**WORK TO COMPLETE**.
Read through the material below and find each line that has the word "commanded"; copy it.

**COLLECTED DATA**.
□ □ □

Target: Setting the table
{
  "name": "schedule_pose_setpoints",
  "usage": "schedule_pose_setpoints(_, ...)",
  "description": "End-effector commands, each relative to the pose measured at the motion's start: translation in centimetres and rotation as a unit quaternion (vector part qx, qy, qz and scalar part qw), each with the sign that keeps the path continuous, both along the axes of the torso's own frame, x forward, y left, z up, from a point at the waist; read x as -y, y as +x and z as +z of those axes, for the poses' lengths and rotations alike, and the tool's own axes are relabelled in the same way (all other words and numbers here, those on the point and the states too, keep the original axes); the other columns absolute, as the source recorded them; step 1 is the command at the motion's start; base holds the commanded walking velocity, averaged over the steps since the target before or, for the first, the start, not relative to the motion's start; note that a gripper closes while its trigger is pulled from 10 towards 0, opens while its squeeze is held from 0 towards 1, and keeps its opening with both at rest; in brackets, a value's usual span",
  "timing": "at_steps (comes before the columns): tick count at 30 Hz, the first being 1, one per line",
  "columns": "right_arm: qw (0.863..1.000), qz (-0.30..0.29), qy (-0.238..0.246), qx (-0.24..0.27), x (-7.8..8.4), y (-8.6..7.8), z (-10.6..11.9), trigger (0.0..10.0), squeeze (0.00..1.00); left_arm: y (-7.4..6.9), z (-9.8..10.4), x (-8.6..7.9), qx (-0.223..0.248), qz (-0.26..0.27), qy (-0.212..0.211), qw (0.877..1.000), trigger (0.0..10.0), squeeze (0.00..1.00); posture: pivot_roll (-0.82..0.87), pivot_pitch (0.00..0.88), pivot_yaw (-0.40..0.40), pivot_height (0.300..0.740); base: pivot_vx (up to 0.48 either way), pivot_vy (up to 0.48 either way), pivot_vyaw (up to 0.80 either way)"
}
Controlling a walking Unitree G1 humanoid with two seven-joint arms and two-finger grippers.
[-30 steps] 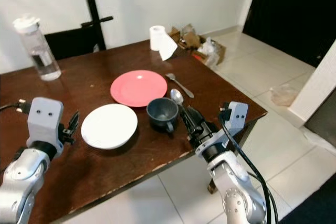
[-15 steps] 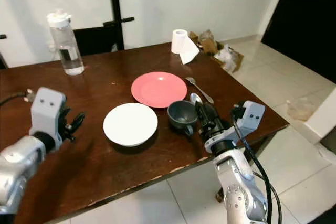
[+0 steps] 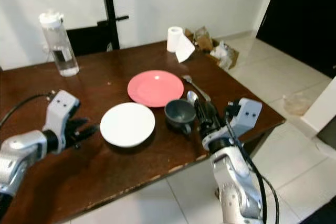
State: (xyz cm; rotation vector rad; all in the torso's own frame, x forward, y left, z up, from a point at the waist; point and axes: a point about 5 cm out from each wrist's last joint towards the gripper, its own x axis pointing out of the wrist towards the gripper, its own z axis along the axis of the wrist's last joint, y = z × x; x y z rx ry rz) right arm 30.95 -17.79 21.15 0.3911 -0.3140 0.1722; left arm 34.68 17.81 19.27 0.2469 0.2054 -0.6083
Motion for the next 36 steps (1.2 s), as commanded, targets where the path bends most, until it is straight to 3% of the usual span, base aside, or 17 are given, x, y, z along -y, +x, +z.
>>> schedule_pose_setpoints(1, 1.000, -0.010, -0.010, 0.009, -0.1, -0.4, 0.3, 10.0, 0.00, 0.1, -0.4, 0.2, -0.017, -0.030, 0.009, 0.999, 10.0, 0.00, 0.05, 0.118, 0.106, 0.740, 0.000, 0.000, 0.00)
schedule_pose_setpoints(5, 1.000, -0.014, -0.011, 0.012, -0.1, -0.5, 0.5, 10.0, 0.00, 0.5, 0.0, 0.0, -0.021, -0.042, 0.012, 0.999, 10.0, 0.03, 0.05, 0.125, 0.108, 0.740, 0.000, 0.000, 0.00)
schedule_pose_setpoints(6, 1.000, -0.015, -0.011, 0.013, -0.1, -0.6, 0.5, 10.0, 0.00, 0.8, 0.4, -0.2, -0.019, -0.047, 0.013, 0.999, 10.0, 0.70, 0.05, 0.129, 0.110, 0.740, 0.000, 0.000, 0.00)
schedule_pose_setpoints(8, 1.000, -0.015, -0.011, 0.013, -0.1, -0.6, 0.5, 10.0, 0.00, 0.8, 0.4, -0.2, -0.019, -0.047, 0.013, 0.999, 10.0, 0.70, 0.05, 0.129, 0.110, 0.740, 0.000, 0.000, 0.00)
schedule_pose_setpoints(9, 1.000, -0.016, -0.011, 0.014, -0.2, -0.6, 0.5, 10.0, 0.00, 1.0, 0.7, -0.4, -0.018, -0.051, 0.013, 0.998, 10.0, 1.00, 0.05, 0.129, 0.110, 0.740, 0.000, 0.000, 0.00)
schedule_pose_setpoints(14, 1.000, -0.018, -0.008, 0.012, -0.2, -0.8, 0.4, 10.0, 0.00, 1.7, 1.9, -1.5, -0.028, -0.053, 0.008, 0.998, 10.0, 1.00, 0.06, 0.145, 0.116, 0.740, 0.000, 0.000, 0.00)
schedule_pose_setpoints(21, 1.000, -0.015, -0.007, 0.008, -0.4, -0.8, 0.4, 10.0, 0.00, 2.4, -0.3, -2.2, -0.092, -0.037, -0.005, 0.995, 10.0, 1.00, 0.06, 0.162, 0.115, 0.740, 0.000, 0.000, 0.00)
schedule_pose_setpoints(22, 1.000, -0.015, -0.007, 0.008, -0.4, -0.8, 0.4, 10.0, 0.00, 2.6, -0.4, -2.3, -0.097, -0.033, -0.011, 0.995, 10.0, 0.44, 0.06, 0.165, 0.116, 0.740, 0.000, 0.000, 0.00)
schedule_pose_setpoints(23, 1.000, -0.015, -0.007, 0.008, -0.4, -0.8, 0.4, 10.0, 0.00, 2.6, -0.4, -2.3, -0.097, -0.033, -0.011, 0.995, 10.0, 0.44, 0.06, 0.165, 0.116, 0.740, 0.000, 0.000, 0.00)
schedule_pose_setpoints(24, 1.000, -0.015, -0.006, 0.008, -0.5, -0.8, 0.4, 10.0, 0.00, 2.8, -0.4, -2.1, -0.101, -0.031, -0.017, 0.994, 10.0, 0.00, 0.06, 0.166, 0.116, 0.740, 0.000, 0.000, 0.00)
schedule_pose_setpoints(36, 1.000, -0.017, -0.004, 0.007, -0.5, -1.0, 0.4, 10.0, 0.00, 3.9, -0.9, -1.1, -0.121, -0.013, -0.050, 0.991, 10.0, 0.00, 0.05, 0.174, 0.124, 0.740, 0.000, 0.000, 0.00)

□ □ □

**TASK RESULT**.
  "description": "End-effector commands, each relative to the pose measured at the motion's start: translation in centimetres and rotation as a unit quaternion (vector part qx, qy, qz and scalar part qw), each with the sign that keeps the path continuous, both along the axes of the torso's own frame, x forward, y left, z up, from a point at the waist; read x as -y, y as +x and z as +z of those axes, for the poses' lengths and rotations alike, and the tool's own axes are relabelled in the same way (all other words and numbers here, those on the point and the states too, keep the original axes); the other columns absolute, as the source recorded them; step 1 is the command at the motion's start; base holds the commanded walking velocity, averaged over the steps since the target before or, for the first, the start, not relative to the motion's start; note that a gripper closes while its trigger is pulled from 10 towards 0, opens while its squeeze is held from 0 towards 1, and keeps its opening with both at rest; in brackets, a value's usual span",
Motion for the next 36 steps (1.2 s), as commanded, targets where the path bends most, until it is straight to 3% of the usual span, base aside, or 17 are given, x, y, z along -y, +x, +z.

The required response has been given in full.